TAIZÉ

Méditation de frère Matthew

La prière plus forte que la haine

 
Du 22 au 24 septembre, frère Matthew a participé au rassemblement de Sant’Egidio à Paris. Voici le texte de l’intervention qu’il a donnée le lundi après-midi lors de l’un des forums.


Je voudrais commencer en citant une parole de frère Roger, le fondateur de Taizé, qui vient du dernier texte qu’il avait écrit aux jeunes avant sa mort en 2005 dans une lettre qui s’appelle « Un avenir de paix » :

« La prière n’éloigne pas des préoccupations du monde. Au contraire, rien n’est plus responsable que de prier : plus on vit une prière toute simple et toute humble, plus on est conduit à aimer et à l’exprimer par sa vie. »

Et puis le théologien orthodoxe Olivier Clément a écrit les mots suivant dans son livre « Taizé, un sens à la vie » :

« C’est le lien entre une expérience spirituelle profonde et une ouverture créatrice sur le monde qui est au cœur des rencontres animées à Taizé, celles-ci s’articulant depuis de nombreuses années autour du thème "vie intérieure et solidarités humaines". Et c’est ce christianisme-là qui doit être visé, car plus on devient un homme de prière, plus on devient un homme de responsabilité.

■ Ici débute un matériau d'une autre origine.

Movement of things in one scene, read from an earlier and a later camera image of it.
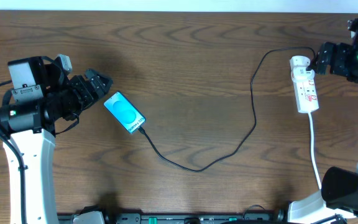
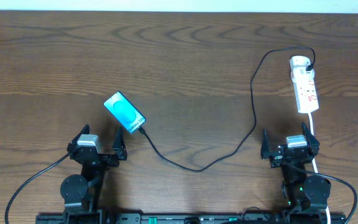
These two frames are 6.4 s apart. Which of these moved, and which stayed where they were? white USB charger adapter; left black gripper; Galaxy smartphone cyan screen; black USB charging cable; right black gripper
Moved: left black gripper; right black gripper
Stayed: white USB charger adapter; black USB charging cable; Galaxy smartphone cyan screen
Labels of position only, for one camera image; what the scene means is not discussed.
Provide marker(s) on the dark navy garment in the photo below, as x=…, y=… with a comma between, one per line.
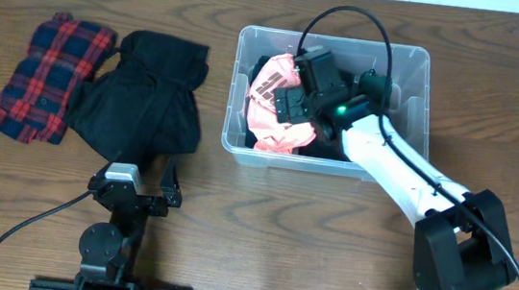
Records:
x=261, y=63

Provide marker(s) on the pink shirt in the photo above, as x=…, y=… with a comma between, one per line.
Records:
x=273, y=136

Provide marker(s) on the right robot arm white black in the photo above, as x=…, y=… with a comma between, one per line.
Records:
x=461, y=241

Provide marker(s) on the large black garment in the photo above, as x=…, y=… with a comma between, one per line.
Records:
x=145, y=107

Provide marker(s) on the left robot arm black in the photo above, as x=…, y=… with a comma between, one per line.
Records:
x=109, y=249

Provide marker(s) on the clear plastic storage bin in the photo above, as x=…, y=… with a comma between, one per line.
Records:
x=409, y=106

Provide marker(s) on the dark green shirt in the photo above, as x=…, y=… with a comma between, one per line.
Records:
x=377, y=89

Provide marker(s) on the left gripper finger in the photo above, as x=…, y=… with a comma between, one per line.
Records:
x=111, y=161
x=169, y=183

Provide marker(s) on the black garment with tape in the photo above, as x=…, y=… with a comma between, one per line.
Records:
x=323, y=149

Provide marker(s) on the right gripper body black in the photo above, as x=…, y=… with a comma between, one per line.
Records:
x=301, y=107

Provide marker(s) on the red plaid shirt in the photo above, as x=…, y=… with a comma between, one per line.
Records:
x=62, y=53

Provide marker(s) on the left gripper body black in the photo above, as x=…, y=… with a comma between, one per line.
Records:
x=151, y=209

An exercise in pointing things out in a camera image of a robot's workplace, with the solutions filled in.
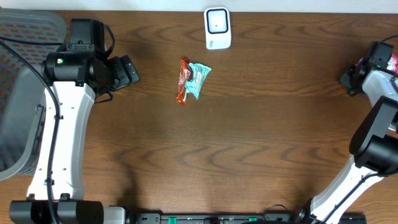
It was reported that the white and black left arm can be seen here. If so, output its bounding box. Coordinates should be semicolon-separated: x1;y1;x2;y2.
1;19;140;223

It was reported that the white barcode scanner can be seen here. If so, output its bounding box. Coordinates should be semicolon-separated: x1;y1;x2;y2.
203;7;232;50

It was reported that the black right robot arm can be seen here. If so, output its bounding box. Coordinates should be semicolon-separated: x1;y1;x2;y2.
295;40;397;223

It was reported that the purple Carefree pad package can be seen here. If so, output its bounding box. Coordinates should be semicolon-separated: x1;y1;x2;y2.
356;52;398;75

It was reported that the teal wipes packet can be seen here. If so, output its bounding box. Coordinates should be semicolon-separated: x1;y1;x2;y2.
185;63;212;99

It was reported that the grey plastic mesh basket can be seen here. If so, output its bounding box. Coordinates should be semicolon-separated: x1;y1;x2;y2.
1;9;67;180

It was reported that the red snack wrapper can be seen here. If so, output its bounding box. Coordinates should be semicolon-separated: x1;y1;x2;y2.
175;58;192;106

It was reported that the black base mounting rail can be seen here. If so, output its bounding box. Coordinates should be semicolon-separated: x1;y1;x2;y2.
133;212;368;224

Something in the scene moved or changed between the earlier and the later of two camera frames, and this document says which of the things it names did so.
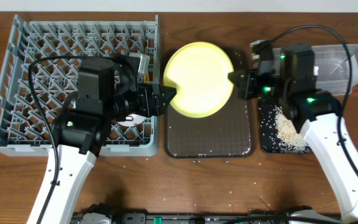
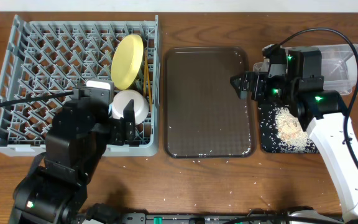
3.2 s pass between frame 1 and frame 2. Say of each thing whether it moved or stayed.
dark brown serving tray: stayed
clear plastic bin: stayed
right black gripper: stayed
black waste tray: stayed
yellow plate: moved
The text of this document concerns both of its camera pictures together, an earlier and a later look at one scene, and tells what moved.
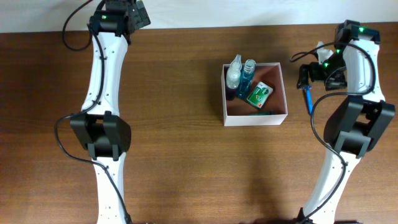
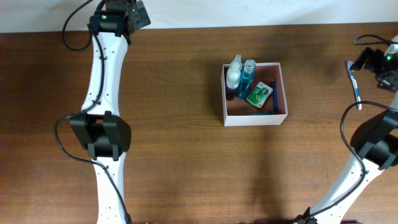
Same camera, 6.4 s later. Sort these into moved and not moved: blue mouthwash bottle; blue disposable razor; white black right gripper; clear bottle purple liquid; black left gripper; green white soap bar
Moved: white black right gripper; blue disposable razor
Not moved: blue mouthwash bottle; clear bottle purple liquid; green white soap bar; black left gripper
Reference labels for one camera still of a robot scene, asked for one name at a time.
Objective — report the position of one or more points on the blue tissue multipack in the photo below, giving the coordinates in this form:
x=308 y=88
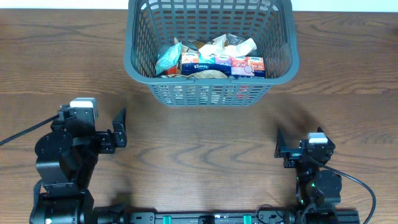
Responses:
x=246 y=67

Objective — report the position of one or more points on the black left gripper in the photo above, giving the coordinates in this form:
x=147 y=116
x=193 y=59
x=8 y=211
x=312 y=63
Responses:
x=106 y=145

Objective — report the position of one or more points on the beige nut snack bag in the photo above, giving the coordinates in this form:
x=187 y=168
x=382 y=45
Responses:
x=206 y=74

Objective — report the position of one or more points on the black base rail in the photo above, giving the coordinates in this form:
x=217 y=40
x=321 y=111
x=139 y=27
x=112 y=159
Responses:
x=260 y=217

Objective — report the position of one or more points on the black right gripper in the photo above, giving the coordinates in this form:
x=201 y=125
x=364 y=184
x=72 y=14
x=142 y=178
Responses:
x=294 y=154

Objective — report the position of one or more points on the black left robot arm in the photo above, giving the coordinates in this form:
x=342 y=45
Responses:
x=66 y=159

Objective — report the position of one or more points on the grey plastic basket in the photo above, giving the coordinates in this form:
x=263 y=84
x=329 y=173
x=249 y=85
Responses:
x=154 y=25

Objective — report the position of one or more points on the teal snack packet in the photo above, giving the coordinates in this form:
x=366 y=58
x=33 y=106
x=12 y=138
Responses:
x=169 y=58

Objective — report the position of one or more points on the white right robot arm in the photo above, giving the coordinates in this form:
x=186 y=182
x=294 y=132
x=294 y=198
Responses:
x=317 y=190

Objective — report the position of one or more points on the beige rice bag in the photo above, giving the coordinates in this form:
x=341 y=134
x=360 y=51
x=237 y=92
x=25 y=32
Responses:
x=186 y=46

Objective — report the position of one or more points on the orange spaghetti packet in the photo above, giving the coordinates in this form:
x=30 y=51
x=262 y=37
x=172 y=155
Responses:
x=172 y=71

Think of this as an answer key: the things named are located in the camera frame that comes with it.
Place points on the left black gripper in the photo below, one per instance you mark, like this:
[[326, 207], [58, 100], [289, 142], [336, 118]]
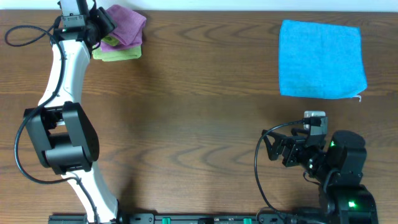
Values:
[[104, 20]]

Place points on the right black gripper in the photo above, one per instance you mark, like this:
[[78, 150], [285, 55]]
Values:
[[288, 150]]

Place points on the purple microfiber cloth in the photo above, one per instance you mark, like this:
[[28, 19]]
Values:
[[130, 25]]

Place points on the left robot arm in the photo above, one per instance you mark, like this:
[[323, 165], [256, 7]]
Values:
[[62, 135]]

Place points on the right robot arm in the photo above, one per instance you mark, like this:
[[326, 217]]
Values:
[[336, 166]]

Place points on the top folded green cloth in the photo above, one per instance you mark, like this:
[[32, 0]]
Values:
[[110, 40]]

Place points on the folded green cloth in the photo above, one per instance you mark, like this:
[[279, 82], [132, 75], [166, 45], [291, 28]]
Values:
[[110, 40], [128, 54]]

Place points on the bottom folded green cloth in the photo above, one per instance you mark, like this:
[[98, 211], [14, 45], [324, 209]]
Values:
[[128, 54]]

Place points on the blue microfiber cloth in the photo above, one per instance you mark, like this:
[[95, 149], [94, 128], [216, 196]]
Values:
[[320, 61]]

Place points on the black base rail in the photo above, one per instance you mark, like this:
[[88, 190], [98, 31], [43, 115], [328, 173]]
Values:
[[148, 218]]

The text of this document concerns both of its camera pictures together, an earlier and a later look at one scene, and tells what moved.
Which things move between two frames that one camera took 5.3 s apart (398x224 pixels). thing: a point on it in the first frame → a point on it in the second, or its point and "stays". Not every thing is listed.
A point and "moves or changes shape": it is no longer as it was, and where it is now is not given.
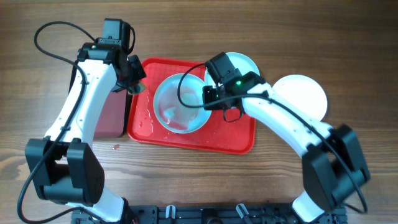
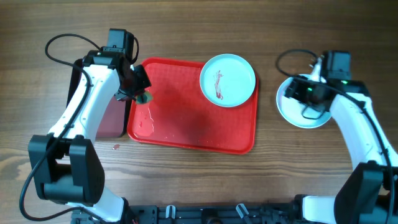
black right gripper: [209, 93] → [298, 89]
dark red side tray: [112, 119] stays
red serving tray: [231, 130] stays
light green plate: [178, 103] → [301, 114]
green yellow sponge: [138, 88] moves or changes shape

La prière ne libère pas des tâches de ce monde : elle rend encore plus responsable. Rien n’est plus responsable que de prier. Cela, il faut véritablement le comprendre et le faire comprendre aux jeunes. La prière n’est pas un divertissement, elle n’est pas une sorte de drogue pour le dimanche, mais elle nous engage dans le mystère du Père, dans la puissance de l’Esprit Saint, autour d’un Visage qui nous révèle tout visage, et nous fait finalement serviteurs de tout visage. »

J’hésite à développer plus ce thème de manière théorique. Il y a un risque de tomber dans des paroles bien intentionnées mais qui sont loin de l’expérience des personnes qui se trouvent dans des situations où la haine les guette. La tentation est de proposer des solutions faciles, le baume d’un moment, mais qui risquerait dans la durée d’augmenter le sentiment d’être oublié et abandonné, de devoir lutter seul face à un ennemi qui invite à la haine.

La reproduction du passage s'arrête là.